Федя испуганно взглянул на шприц – как, опять уколы? Но ведь он же здоров.

Гриша молча загородил Федю.

Глаша сказала:

– Не надо! Он сам.

Она вошла в клетку и позвала:

– Феденька, иди сюда!

Федя на минуту замешкался, но потом зашёл в клетку. Глаша погладила его. По её щекам текли слёзы.

Рабочие приготовились опускать дверцу.

– Глашка, выходи! – испуганно крикнул Гриша.

Глаша вышла из клетки.

Дверца упала.

Рабочие подняли за ручки клетку с жирафом.

Федя с удивлением посмотрел на Глашу, потом на Элеонору, Гришу и Максимилиана.

– Уходите быстрей! – сказала Элеонора Феоктисту Рюриковичу, прижимая к себе плачущих детей.

– Прости меня, Федя! – прошептала Глаша.

Федя отвернулся.

Рабочие вынесли клетку из квартиры.

Они стояли и смотрели на закрытую дверь.

В доме стало тихо.

Дети молчали.

Элеонора толкнула Максимилиана локтем в бок и показала глазами на жёлтый Федин мячик на полу в прихожей.

Максимилиан вытянул свою длинную худую ногу, метко пнул, и мячик закатился под шкаф.

Зазвонил телефон. Максимилиан снял трубку:

– Извините! – сказал он резко. – Жираф передан в зоопарк! Отныне он является собственностью государства. Попрошу нас больше не тревожить!

И дал отбой.

– Капитониха? – спросил Гриша.

– Комитетчики, – ответил дедушка, с трудом переводя дыхание.

Элеонора хмыкнула.

А Гриша погрозил кулаком:

– Так им и надо! Не видать им нашего жирафа!

Глаша посмотрела на брата и улыбнулась. Хотя глаза у неё были грустные.

Тогда Элеонора сказала:

– Пойдёмте ко мне в мастерскую.
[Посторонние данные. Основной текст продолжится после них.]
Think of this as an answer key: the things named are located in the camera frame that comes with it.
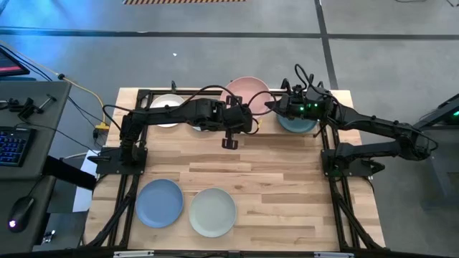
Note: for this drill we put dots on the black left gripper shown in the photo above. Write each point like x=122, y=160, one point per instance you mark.
x=230, y=120

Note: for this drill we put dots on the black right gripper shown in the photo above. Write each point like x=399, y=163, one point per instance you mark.
x=303, y=107

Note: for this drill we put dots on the dark teal plate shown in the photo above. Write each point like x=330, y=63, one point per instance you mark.
x=297, y=126

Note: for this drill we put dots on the pink plate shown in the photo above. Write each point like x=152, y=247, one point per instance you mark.
x=247, y=89

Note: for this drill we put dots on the light teal plate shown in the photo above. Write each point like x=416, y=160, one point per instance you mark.
x=201, y=129

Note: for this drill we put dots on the white plate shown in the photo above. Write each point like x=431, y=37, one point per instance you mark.
x=163, y=101

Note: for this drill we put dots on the pale green plate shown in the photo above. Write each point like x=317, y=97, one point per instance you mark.
x=212, y=212

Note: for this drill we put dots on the blue plate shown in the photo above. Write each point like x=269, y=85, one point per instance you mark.
x=159, y=203

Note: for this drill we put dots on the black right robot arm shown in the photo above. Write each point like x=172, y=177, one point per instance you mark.
x=376, y=123

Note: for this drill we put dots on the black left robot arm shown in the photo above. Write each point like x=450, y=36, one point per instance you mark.
x=172, y=114

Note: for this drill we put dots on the white paper sheet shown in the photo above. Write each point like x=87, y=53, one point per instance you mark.
x=83, y=200

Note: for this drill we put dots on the grey desk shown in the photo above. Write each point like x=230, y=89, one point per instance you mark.
x=39, y=107

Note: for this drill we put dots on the black desk clamp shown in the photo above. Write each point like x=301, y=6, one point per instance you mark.
x=27, y=107

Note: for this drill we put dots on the small metal clip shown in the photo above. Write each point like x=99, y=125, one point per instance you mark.
x=49, y=236

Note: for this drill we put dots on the backlit black keyboard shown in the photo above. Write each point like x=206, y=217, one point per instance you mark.
x=14, y=147

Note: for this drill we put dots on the black computer monitor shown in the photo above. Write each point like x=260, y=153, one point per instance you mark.
x=10, y=66

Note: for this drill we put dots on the black computer mouse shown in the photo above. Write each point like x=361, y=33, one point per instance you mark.
x=21, y=214

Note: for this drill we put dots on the left arm wrist camera box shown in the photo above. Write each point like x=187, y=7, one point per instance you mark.
x=231, y=100

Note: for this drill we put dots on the arm wrist camera box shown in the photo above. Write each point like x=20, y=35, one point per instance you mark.
x=231, y=100
x=297, y=91

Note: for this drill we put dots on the wooden shelf with black frame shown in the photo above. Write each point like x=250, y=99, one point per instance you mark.
x=267, y=127

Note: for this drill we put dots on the right arm wrist camera box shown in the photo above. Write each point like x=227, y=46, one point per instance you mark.
x=297, y=91

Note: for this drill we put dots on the black aluminium rig frame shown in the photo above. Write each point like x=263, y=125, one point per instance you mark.
x=157, y=91

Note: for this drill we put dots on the grey metal table frame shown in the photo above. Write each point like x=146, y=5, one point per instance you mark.
x=423, y=130

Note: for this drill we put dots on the silver metal bracket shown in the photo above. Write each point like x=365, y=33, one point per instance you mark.
x=334, y=255
x=133, y=254
Я вам кое-что покажу.

Посреди комнатки Элеоноры, которую она называла своей мастерской, среди обрезков ткани, рулонов бумаги и бесчисленных баночек и тюбиков с красками, кисточек, ножниц и карандашей, возвышался мольберт.

Элеонора сдернула с него ткань, и все увидели картину: зелёная поляна, ручеёк и берёзка, маленький домик в глубине и двое румяных детей, похожих на Глашу и Гришу. А издалека, навстречу детям, по залитой солнцем сельской тропинке несётся молодой, весёлый жираф.

Все в изумлении смотрели на холст.

– Картина называется «Жираф на даче», – объяснила довольная эффектом Элеонора.

– Феденька, – прошептала Глаша.

– Ну как? – спросила бабушка.

– Пиросмани! – восхищённо произнёс Максимилиан. – Нет слов! Прелесть! И когда ты успела?

– Да так, между делом, – смущённо потупилась Элеонора.

– А мы возьмём летом Федю на дачу? – спросил Гриша.

– Мы навестим его в зоопарке, – ответила бабушка.

– Скоро? – спросила Глаша.

Элеонора задумалась.

– Нет, не очень. Наверное, через месяц. Пусть он привыкнет.

Глаша кивнула и ещё раз посмотрела на мольберт.

Весёлый, жизнерадостный Федя бежал ей навстречу.